We can see that around 30K different titles produce each year except 2020 because of the covid -19 pandemic.
Now, we will find an average rating of each year to understand which year gives more amazing different titles with good ratings.
We can see that an average rating for the last 10 years is around 7.
We have seen there are many different formats of videos. Now we will visualize how many records we have for each format.
We can see that there are 10 different formats and tv episodes have the highest records and at the end video games with the least records.
Next, we will see how many average ratings on each video format. We will use groupby on titleType and sum all average ratings, then we will merge count and ratings and create a new column which gives ratings / count.
We can see that average ratings of all format are around 6.8 and tv episode has the highest average rating with 7.44. Movies has only 6.14 ratings. We can assume that there are many records with fewer ratings.
Next, we want to see a more accurate average rating distribution. If any record has more votes, then we can believe more on that record’s ratings. So, we will filter data with the number of votes more than 50K, and an average rating is greater than 6.25.

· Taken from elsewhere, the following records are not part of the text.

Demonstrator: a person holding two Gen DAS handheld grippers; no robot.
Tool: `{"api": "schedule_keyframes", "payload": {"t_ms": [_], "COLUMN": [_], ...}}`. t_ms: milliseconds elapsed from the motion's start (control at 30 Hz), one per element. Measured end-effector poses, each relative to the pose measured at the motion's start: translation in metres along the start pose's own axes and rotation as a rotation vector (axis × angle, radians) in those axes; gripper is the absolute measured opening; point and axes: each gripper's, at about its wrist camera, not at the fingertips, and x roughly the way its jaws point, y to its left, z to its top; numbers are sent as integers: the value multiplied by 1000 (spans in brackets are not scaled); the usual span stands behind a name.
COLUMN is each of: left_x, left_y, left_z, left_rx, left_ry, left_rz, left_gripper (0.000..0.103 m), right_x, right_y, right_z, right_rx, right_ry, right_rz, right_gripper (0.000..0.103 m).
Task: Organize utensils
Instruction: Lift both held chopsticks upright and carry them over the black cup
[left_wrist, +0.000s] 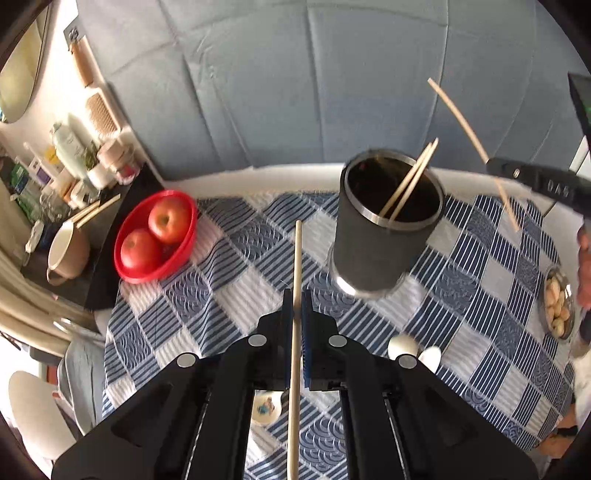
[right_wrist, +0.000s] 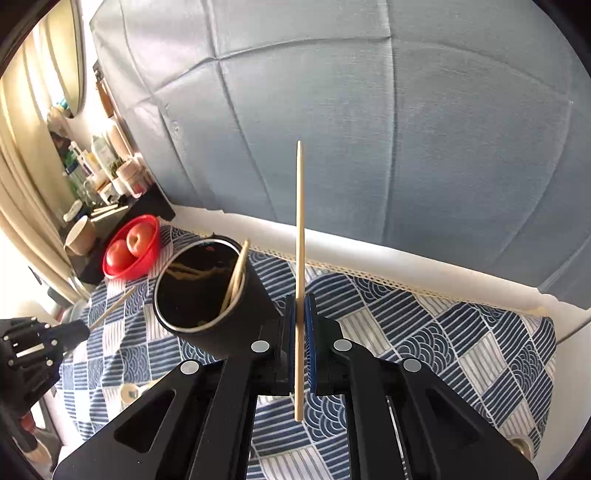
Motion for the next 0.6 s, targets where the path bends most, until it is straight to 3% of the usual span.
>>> {"api": "schedule_keyframes", "payload": {"t_ms": [400,600], "left_x": [-4,5], "left_y": [-14,-17], "left_z": [50,68], "left_rx": [-33,-82], "left_ry": [-98,-125], "left_rz": [-156,-250], "left_gripper": [4,4], "right_x": [-20,-11], "right_y": [20,32], "right_z": [19,28], "right_rx": [30,11], "right_ry": [-169,-197], "right_rz": [154,191], "right_gripper": [5,5]}}
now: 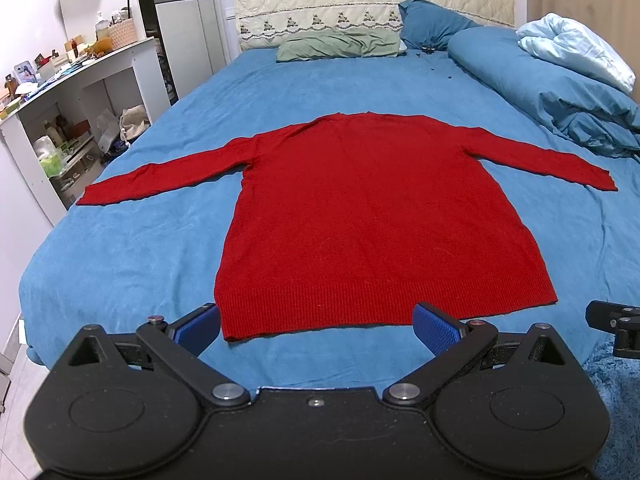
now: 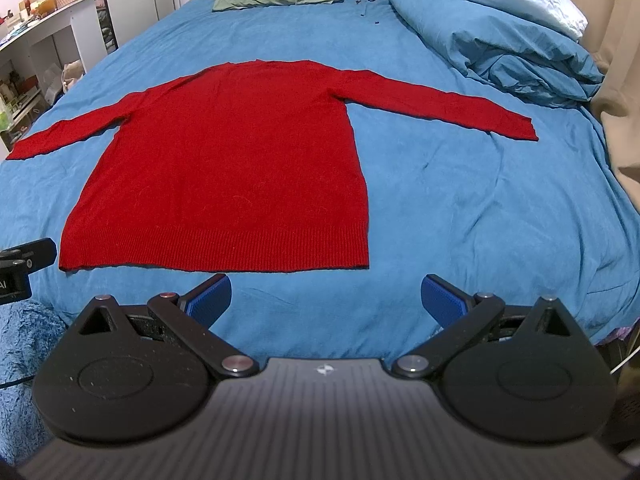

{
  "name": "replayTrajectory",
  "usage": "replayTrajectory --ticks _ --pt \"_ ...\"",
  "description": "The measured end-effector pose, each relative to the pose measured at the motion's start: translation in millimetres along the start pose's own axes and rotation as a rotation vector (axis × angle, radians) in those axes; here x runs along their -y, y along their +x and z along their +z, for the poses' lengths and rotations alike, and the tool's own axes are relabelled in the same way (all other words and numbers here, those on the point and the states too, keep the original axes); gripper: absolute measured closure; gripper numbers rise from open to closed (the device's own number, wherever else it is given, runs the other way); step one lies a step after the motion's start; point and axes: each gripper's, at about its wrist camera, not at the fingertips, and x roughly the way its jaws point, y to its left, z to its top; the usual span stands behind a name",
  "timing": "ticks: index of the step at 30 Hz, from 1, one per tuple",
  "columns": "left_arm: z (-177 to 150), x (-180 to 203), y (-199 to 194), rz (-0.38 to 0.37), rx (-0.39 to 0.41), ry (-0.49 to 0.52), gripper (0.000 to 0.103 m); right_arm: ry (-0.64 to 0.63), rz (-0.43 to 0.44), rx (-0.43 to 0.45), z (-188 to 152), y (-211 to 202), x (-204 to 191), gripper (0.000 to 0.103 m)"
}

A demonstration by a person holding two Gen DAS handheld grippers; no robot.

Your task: Fold small clothes

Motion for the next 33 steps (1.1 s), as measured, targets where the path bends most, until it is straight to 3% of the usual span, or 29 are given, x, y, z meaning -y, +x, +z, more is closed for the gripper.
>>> replayTrajectory --ticks 33 --pt "2.4 2.9 0.2 -0.005 -0.006 0.011 0.0 0.001 -0.002 0.0 0.1 0.7 0.4 0.0"
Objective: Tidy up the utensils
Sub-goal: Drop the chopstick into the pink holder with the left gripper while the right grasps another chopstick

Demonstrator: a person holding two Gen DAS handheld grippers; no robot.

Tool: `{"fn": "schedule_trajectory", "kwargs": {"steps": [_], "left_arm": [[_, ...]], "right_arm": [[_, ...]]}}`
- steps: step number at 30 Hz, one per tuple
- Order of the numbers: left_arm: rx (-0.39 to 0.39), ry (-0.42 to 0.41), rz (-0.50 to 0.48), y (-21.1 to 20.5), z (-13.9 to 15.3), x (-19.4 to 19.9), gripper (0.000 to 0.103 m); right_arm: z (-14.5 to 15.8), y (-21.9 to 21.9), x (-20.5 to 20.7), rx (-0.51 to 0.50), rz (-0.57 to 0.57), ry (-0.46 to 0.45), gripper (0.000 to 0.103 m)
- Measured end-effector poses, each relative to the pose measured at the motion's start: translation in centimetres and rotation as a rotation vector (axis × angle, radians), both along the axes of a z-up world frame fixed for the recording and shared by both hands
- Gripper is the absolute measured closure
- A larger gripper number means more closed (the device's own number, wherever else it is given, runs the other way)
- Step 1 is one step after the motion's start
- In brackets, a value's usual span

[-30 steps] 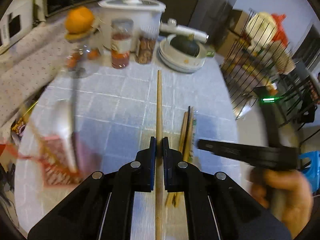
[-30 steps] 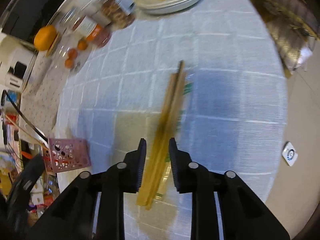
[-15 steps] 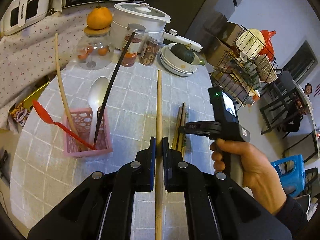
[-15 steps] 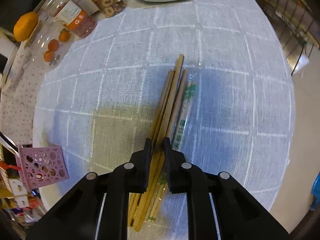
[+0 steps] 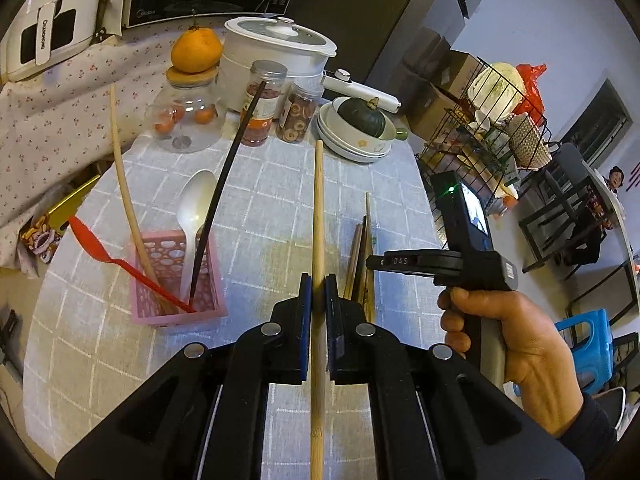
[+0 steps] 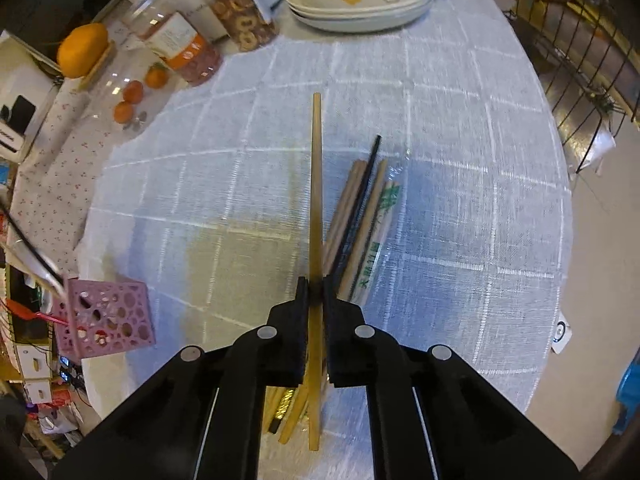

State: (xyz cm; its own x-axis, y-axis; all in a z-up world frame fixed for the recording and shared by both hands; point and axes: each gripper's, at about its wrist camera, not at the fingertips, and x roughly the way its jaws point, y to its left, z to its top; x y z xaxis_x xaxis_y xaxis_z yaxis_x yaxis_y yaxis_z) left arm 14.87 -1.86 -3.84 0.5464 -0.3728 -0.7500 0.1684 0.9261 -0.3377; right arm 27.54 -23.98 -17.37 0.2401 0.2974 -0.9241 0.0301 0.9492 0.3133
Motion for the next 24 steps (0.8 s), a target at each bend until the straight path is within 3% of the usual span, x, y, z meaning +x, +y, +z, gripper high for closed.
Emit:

We can see that between 6.75 to 7.75, there is a higher average rating with filtered conditions.
Now we will find which genre is the most common across our dataset. We will plot the word cloud and histogram.
Word cloud gives more frequent genre text larger. We can see that Drama and Comedy are the most common genre.
We will plot a bar graph for a genre and we can see that Comedy and Drama are the most common with around 25K records.
To create recommendations, I have divided the code into 3 parts. 1) weighted ratings 2) clustering 3) final function. First, we will use a weighted rating formula to give each data a rating based on average rating and number of votes. The formula to calculate weighted rating is the following :
- weighted rating (WR)=(v/(v+m) * R) + (m/(m+v) * C)
R = average for the video format(mean)
v = number of votes for the video format
m = minimum votes required to be counted
C = the mean vote across the whole dataset
Then we will create a new column for each genre and based on the value we will give 1 or 0 to that column. This will create a total of 38 columns. we will take all genres column and use a scaler to standardize data. It transforms the data in such a manner that it has mean as 0 and standard deviation as 1. In short, it standardizes the data. Standardization is useful for data that has negative values. It arranges the data in a standard normal distribution.
We will use the k means cluster and create an elbow graph to find the optimal value of k. We will loop over the first 50 values and visualize the graph.
We will choose k value where it started linearly decreasing. K= 28 is the better choice as from K = 28, elbow curve started decreasing.
We will now use kmeans cluster and predict our cluster result. This will help us in recommending based on genres.
This is our final function. It takes 5 arguments. We need to provide at least one argument. title take a movie/show name, type is format of a video, rating is the minimum rating required,a year is particular year search, and a genre takes genre name and based on provided argument, it will recommend up to 15 records.
get_recommendations(title = ‘thor’,types = ‘movie’,ratings = 7, genres = ‘drama’)
get_recommendations(types = ‘movie’,ratings = 7, genres = ‘drama’)
get_recommendations(title = ‘thor’,types = ‘movie’,ratings = 7)
That’s it. A Movie recommendation system is completed. During this project, I have learned about AWS sageMaker, how to work with S3 bucket, how to understand your data, and based on that creating a recommendation system. I will improve this code later, and add some more stuff to make a more enhanced recommendation system. You can find my code in my GitHub repository : https://github.com/dhruvilshah35/Movie-Recommendation-System.
I have enjoyed doing this challenge and learning new things. Please like and give your suggestions to improve this. Thank you so much.